As described above, according to the vehicle suspension device of the present invention, when the difference between the actual damping force of the shock absorber and the target damping force is within a predetermined range, the damping coefficient of the shock absorber is reduced. In addition to prohibiting the change control, the upper limit threshold of the predetermined range is changed according to the currently selected damping coefficient of the shock absorber, thereby minimizing the control delay in the damping coefficient changing control. The driving stability and riding comfort can be improved at a high level.
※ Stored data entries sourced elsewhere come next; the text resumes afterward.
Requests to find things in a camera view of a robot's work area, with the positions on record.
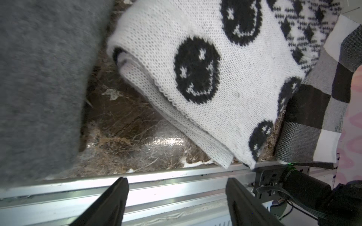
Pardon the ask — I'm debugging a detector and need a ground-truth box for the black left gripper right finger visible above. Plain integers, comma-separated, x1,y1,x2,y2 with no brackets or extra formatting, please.
225,178,283,226

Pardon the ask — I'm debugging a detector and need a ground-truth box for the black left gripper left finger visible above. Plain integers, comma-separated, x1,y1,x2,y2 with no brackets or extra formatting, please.
70,178,129,226

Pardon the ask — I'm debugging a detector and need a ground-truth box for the black white checkered scarf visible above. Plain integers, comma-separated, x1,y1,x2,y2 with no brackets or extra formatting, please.
275,15,362,163

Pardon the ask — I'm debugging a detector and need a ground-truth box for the white smiley knit scarf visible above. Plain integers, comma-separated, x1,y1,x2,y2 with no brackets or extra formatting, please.
107,1,341,169

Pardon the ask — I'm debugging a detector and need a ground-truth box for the grey scarf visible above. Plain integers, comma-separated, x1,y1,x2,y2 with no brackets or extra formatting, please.
1,1,114,187

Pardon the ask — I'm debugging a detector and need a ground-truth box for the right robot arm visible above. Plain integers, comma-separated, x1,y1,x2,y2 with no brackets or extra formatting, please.
254,165,362,226

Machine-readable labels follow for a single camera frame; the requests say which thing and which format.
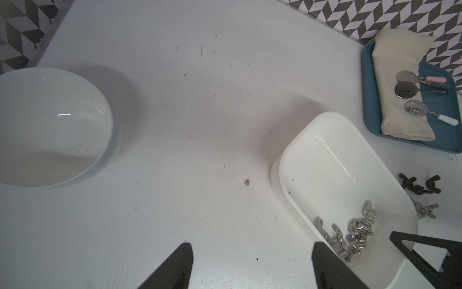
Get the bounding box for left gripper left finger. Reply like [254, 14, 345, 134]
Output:
[139, 243, 194, 289]

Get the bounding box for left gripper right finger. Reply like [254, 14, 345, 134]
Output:
[312, 242, 368, 289]

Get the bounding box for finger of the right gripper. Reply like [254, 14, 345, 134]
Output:
[389, 231, 462, 289]

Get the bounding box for removed silver wing nuts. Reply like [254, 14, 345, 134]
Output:
[412, 199, 439, 219]

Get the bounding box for white storage box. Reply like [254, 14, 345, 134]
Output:
[270, 112, 418, 289]

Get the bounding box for black wing nut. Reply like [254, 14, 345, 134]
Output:
[426, 175, 442, 194]
[398, 173, 427, 195]

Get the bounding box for silver wing nut pile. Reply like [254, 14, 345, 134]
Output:
[314, 200, 377, 263]

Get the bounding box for teal tray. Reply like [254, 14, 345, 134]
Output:
[361, 42, 462, 154]

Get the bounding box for white round bowl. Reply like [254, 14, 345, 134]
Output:
[1, 67, 114, 188]

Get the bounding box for beige cloth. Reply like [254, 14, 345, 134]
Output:
[372, 28, 436, 142]

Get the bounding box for white handled spoon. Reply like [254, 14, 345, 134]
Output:
[404, 100, 459, 126]

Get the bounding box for dark handled spoon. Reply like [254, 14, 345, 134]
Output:
[394, 82, 448, 99]

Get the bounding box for pink handled spoon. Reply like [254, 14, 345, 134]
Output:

[Brief description of the drawings]

FIG. 1 is a perspective view showing a component layout of a vehicle including a suspension device according to an embodiment of the present invention.

FIG. 2 is a longitudinal sectional view showing a main part of the shock absorber.

FIG. 3 is an exploded perspective view of the actuator.

FIG. 4 is a schematic view showing a vibration model of the suspension device.

FIG. 5 is a diagram showing a damping coefficient of a shock absorber.

FIG. 6 is a perspective view of a step motor.

FIG. 7 is a plan view of a rotor and a stator of the step motor.

FIG. 8 is a bottom view of the lid of the step motor.

FIG. 9 is a block diagram of a control system of the suspension device.

FIG. 10 is a flowchart illustrating a routine for limiting an attenuation coefficient.

FIG. 11 is a flowchart illustrating a basic routine of change control of a damping coefficient.

FIG. 12 is a map diagram for setting an upper threshold value α.

FIG. 13 is a map diagram for setting a lower threshold value β.

[Explanation of symbols]

 1, 2, 3, 4 Shock absorber 62 Control means 63 Prohibition means 64 Upper threshold change means

Continuation of front page (56) References JP-A-2-74411 (JP, A) JP-A-2-303913 (JP, A) JP-A-61-184113 (JP, A) JP-A-61-268508 (JP) JP-A-61-75007 (JP, A) JP-A-60-244610 (JP, A) JP-A-62-153108 (JP, U) JP-A-5-13806 (JP, U) (58) Field surveyed (Int.Cl. ⁷ , DB name) B60G 17/015 B60G 17/08

Claims (2)

(57) [Claims] 1. A shock absorber which is disposed between a sprung portion and a unsprung portion and whose damping coefficient can be changed in a plurality of stages, and wherein the damping force actually generated by the shock absorber does not change vertically. Control means for changing and controlling the damping coefficient of the shock absorber so as to attain the target damping force, wherein the difference between the actual damping force of the shock absorber and the target damping force is within a predetermined range. A prohibition means for prohibiting the change control of the control means; and an upper threshold change means for changing the upper threshold of the predetermined range according to the magnitude of the currently selected damping coefficient of the shock absorber. And a suspension device for a vehicle. 2. The vehicle according to claim 1, wherein said upper limit threshold value changing means is configured to decrease the upper limit threshold value of a predetermined range as the currently selected damping coefficient of the shock absorber increases. Suspension device.